## TASK BRIEF:
Read the listing below and copy out each line where the word "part" occurs.

## LISTED ENTRIES:
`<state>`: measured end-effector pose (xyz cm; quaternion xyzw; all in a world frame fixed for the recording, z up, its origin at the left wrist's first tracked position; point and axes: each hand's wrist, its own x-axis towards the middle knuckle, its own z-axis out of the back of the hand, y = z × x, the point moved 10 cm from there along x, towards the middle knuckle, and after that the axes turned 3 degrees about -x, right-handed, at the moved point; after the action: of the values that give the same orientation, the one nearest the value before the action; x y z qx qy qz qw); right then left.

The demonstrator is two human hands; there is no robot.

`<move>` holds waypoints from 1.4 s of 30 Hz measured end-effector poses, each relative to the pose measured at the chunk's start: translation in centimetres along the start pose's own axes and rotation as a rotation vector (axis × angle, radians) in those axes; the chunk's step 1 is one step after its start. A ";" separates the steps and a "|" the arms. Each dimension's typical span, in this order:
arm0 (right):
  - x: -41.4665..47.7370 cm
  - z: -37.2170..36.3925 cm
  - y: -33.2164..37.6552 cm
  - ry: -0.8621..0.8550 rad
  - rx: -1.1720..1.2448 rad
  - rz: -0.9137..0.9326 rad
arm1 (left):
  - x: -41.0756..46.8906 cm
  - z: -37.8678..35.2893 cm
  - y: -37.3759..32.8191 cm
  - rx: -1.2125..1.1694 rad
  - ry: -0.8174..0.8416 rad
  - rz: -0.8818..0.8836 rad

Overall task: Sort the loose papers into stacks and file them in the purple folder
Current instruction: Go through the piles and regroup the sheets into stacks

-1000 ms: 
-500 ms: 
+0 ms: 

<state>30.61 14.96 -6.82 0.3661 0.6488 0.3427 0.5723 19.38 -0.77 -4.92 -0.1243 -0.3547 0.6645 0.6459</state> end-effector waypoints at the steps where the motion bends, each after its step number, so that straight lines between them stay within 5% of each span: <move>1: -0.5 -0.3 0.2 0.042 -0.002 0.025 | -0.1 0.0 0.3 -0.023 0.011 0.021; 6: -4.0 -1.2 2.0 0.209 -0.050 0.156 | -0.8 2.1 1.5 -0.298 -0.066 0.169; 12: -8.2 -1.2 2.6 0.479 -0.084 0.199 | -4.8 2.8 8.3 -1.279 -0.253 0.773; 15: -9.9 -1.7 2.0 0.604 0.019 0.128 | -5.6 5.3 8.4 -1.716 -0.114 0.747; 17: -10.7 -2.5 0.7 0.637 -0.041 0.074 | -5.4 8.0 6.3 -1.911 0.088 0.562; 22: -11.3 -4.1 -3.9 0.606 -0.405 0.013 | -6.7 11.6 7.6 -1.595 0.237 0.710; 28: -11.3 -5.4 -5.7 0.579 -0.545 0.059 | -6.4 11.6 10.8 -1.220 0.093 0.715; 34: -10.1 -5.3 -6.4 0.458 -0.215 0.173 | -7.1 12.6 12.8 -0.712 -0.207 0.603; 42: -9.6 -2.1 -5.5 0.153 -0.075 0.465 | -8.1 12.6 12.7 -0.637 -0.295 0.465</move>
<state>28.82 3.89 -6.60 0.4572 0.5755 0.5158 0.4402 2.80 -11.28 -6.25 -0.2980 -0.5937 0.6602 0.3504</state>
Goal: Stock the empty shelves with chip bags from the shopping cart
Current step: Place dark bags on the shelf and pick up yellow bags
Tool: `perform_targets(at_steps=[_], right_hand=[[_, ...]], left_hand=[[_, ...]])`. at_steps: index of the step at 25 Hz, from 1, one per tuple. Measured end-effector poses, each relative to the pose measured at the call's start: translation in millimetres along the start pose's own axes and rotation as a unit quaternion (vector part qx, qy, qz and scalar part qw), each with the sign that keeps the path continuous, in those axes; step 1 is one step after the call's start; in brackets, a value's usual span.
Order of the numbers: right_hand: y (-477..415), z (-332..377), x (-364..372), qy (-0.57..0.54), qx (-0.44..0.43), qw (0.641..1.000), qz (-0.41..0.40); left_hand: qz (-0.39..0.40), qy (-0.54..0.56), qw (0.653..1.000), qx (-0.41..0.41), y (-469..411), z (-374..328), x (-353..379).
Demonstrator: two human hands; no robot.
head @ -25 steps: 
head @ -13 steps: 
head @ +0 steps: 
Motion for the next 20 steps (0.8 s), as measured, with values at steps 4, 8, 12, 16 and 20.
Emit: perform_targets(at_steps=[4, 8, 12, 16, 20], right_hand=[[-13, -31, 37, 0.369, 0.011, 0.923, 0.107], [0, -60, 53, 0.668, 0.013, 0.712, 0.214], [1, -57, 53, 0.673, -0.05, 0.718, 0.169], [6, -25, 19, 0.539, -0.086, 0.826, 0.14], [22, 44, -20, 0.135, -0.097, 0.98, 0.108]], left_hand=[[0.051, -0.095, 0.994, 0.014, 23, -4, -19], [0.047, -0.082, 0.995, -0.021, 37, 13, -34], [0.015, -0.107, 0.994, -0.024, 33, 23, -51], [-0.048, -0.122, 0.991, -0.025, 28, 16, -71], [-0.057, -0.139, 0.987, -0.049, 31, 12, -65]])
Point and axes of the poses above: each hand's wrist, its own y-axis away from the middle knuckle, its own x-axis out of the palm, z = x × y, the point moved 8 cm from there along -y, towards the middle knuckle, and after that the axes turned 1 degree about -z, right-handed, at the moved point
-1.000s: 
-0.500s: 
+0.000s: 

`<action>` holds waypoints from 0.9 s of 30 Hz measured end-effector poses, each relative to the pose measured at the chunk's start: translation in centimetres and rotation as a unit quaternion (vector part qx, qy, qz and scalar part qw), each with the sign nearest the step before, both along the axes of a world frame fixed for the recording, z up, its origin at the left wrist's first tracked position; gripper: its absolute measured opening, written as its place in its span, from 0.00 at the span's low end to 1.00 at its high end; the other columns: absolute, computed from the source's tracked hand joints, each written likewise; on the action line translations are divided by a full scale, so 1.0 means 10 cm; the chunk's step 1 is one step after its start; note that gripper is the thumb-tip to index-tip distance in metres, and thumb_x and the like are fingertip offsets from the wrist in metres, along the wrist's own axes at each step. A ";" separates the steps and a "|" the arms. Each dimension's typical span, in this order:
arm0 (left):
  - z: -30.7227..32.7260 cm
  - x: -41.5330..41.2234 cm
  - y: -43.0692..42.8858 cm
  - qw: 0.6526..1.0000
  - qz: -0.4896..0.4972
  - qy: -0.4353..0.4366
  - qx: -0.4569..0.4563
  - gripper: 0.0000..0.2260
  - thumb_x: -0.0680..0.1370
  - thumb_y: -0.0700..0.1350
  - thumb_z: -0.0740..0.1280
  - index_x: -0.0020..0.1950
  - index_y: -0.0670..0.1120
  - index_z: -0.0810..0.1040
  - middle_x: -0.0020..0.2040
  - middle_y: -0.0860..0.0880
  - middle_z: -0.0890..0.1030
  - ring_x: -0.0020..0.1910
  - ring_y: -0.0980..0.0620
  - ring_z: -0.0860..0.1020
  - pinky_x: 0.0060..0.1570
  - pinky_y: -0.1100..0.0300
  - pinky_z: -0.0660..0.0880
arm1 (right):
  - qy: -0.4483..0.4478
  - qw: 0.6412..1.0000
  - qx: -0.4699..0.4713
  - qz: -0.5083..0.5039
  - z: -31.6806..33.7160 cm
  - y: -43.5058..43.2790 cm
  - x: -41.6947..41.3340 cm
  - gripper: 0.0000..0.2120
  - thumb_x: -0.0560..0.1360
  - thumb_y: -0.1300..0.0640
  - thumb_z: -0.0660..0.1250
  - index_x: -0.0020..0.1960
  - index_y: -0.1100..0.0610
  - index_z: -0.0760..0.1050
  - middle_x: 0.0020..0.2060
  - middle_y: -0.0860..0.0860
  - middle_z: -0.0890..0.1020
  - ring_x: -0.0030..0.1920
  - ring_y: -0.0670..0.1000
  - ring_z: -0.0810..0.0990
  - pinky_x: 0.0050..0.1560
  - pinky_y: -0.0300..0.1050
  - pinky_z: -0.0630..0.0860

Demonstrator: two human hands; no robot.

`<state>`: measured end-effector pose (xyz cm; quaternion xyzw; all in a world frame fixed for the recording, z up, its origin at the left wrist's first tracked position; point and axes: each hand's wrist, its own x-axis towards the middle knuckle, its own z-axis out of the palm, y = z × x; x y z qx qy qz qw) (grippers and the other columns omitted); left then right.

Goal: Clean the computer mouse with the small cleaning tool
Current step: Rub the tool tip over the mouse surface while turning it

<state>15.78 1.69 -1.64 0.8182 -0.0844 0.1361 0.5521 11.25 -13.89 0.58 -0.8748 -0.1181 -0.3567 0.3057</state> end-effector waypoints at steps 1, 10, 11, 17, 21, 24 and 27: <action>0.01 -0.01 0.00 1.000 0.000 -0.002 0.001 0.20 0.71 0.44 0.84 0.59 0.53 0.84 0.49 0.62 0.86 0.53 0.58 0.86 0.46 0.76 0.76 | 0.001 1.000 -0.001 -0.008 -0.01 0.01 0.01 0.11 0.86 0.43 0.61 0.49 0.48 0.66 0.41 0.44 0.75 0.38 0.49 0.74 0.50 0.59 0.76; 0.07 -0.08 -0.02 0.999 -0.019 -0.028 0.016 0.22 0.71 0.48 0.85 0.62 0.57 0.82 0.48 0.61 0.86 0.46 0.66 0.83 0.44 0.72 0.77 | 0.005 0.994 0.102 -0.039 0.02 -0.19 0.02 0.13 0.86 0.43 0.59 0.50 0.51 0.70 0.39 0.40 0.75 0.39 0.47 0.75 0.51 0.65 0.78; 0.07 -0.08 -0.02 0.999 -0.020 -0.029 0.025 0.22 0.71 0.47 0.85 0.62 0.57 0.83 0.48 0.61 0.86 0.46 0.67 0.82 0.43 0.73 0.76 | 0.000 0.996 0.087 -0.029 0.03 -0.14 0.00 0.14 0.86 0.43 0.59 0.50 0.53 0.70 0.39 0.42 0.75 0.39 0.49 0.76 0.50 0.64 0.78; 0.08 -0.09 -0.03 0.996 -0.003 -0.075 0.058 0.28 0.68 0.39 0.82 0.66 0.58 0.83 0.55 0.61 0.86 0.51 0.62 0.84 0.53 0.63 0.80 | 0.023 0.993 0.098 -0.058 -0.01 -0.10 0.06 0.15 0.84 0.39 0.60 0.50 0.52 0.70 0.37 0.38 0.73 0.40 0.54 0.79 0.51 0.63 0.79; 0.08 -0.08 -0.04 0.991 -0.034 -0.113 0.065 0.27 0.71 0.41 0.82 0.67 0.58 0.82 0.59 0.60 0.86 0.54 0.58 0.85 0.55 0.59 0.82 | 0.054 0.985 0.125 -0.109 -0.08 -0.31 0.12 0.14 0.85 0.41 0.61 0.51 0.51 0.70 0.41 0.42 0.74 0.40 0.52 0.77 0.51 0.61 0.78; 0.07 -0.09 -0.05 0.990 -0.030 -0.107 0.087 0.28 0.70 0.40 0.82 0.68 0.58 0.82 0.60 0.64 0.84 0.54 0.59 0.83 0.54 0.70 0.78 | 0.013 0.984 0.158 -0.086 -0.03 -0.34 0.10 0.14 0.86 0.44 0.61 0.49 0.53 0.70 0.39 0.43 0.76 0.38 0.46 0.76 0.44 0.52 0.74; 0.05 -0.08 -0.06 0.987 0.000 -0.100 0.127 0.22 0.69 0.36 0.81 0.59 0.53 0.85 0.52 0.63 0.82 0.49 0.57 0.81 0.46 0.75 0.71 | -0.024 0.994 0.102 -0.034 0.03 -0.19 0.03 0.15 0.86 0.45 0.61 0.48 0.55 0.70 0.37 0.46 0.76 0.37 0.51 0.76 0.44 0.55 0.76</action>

## EXPECTED OUTPUT:
Tool: `perform_targets(at_steps=[_], right_hand=[[_, ...]], left_hand=[[_, ...]])`. at_steps: index of the step at 25 Hz, from 1, one per tuple. Measured end-effector poses, each relative to the pose measured at the call's start: translation in millimetres along the start pose's own axes and rotation as a unit quaternion (vector part qx, qy, qz and scalar part qw), each with the sign that keeps the path continuous, in those axes; step 1 is one step after the call's start; in brackets, a value's usual span.
`<action>` holds waypoints from 0.9 s of 30 Hz measured end-effector poses, each relative to the pose measured at the chunk's start: translation in centimetres and rotation as a unit quaternion (vector part qx, qy, qz and scalar part qw), each with the sign nearest the step before, both along the axes of a world frame fixed for the recording, z up, its origin at the left wrist's first tracked position; gripper: its absolute measured opening, written as its place in its span, from 0.00 at the span's low end to 1.00 at its high end; the other columns: absolute, computed from the source's tracked hand joints, each written likewise; on the action line translations are divided by a full scale, so 1.0 means 10 cm; the chunk's step 1 is one step after its start; note that gripper is the thumb-tip to index-tip distance in metres, and thumb_x and the like are fingertip offsets from the wrist in metres, along the wrist's own axes at each step. A ";" separates the steps and a "|" the arms. Each dimension's typical span, in this order:

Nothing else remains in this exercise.